How to compare two file contents which created within one hour?

Hi Gurus,

I need to compare two file contents and log the difference. the detail as below:
in current directory there is file

 
abc20140728_1020.txt
abc20140728_1110.txt

I need to find the files which created within 60 minutes first then compare the contents.
I am able to use find command find the files but I don't know how to compare these two file contents.

 
for filename in `find srch_dir -cmin -60 -name abc2014*`
do
here i don't know how to store the first file then use diff $filename1 $filename2
done

Please help me on this issue.

thanks in advance

I must admit that I don't know either. Perhaps an alternate logic might help though:-

  • List all the files that match your criteria and write them to a file (listfile)
  • Get top line of listfile and set that as your main file (file1)
  • Get all other lines of your listfile and in a loop, compare them to file1

Would that be suitable?

In any case, if you have files a , b , c , d & e though, how will you decide which is the main file to be compared to, i.e. file1

Robin

Assuming that any file is suitable as the file to be compared against all of the others, try something like:

find srch_dir -cmin -60 -name 'abc2014*' | (
	read file1
	while read file2
	do	diff "$file1" "$file2"
	done
)
1 Like

thanks Don Cragun

my unix is solaris. when I run

 
find srch_dir -cmin -60 -name 

I got error.
any idea how to convert this to Solaris command.

thanks in advance.

Dear ken6503,

It would be helpful if you posted the error.

Robin

As long as you don't run it any day before 1am, you could try something like:

#!/bin/ksh
IAm=${0##*/}
read x y z <<-EOF
	$(date +'%m%d %H %M%n')
EOF
trap 'rm -f "$IAm.$$"' EXIT
touch -t $(printf '%s%02d%s' $x $((${y#0} - 1)) $z) "$IAm.$$"
find srch_dir -newer "$IAm.$$" -name 'abc2014*' | (
	read file1
	while read file2
	do	diff "$file1" "$file2"
	done
)
1 Like

Hi Robin

the error as below:

 
 
find: bad option -cmin
find: [-H | -L] path-list predicate-list

thanks in advance

If you want to compare every file to every other file just once, try (given you get rid of your find -cmin error):

find * -cmin -60 | while read FN1
   do find * -cmin -60 | tac | while read FN2
      do [ "$FN1" = "$FN2" ] && break
          diff  "$FN1"  "$FN2"
      done
   done
1 Like

Hi Don Cragun
for my script, after finding the files, I need to output to tmp file then do something, then compare.
for below code, how can I put them in while loop.

 
find srch_dir -newer "$IAm.$$" -name 'abc2014*' | (
read file1
while read file2
do diff "$file1" "$file2"
done
)

thanks in advance

Can you be any more vague???
Try:

#!/bin/ksh
IAm=${0##*/}
read x y z <<-EOF
	$(date +'%m%d %H %M%n')
EOF
trap 'rm -f "$IAm.$$"' EXIT
touch -t $(printf '%s%02d%s' $x $((${y#0} - 1)) $z) "$IAm.$$"
find srch_dir -newer "$IAm.$$" -name 'abc2014*' | (
	read file1
	while read file2
	do	echo 'who knows what' > tmpfile	# output to temp file
		# do something else here
		diff "$file1" "$file2"	# compare
	done
)
1 Like

So where does this bit come in if the find doesn't work?

1 Like

Thanks for your reply.

sorry for the vague???

when first time running the script there is no any files in the directory. the find command only find one file, I don't need to compare. what i want to do is after finding the file(s), first I want to count how many files I found, if it is one, I don't compare; if it is two files, I will compare.

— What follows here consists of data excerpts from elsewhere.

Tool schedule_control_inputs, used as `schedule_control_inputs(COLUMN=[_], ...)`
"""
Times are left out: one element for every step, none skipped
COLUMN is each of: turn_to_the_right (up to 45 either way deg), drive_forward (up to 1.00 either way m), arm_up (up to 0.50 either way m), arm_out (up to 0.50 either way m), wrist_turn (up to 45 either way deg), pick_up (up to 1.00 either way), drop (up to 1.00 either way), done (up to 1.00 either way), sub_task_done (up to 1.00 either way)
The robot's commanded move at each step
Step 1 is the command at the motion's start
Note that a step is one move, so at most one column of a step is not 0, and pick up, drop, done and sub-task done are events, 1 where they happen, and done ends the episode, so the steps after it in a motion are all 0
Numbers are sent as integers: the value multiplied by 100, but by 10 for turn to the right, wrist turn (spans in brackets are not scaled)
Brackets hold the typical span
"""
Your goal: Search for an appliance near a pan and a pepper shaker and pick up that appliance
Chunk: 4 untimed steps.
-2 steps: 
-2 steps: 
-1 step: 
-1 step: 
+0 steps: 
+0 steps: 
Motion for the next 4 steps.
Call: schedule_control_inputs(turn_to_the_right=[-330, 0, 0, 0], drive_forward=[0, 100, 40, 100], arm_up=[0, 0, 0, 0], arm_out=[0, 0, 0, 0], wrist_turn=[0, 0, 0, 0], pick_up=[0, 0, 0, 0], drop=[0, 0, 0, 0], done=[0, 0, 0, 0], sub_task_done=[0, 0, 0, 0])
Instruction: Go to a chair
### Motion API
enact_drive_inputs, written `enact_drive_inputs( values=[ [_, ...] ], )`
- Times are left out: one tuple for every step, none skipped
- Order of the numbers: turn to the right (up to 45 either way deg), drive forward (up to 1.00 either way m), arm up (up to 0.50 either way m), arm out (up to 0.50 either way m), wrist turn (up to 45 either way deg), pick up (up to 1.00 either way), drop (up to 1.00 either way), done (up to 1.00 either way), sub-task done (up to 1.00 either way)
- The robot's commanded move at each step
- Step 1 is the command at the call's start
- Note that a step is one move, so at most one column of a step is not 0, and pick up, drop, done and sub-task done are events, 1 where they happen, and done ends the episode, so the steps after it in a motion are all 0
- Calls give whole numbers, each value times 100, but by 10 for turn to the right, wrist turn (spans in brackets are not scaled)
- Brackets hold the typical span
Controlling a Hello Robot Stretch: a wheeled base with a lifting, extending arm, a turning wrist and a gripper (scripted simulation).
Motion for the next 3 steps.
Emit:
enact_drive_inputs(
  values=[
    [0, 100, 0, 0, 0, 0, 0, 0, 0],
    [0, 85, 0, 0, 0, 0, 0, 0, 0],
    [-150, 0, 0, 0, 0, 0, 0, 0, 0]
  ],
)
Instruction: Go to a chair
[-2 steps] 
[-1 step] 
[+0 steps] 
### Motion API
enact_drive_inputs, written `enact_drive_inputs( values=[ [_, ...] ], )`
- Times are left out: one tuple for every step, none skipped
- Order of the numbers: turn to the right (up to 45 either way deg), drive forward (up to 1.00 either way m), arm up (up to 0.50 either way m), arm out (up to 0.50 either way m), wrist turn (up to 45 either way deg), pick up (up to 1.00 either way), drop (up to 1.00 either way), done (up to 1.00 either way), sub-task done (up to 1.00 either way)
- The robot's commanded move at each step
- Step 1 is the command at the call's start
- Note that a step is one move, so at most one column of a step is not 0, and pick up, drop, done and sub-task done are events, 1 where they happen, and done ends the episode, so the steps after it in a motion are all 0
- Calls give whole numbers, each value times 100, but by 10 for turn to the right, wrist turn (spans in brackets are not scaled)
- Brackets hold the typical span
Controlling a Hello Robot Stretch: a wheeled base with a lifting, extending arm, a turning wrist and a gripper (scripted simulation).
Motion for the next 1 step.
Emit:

hopefully, this time is a little bit clear.

thanks in advance.

Why do you want to count the files. The script I gave you won't do anything unless there are at least two files. If there are two or more files, it will execute the commands in the while loop once for each file except the 1st file. The name of the 1st file is preserved in the variable file1 and doesn't change while the name of each remaining file is stored in the variable file2 as it is processed in the loop.

You have said you want to create a temp file, but you haven't shown us what would go into that temp for nor what it would be used for. Then you said you want to do something else, but you haven't said what. Then, if there are two or more files, you said you want to compare the files; the script I gave you does that.

Did you try running the script I gave you when 0, 1, 2, and 3 files with names starting with abc2014 were present that had been created within the last hour? For each case, what did the script do wrong?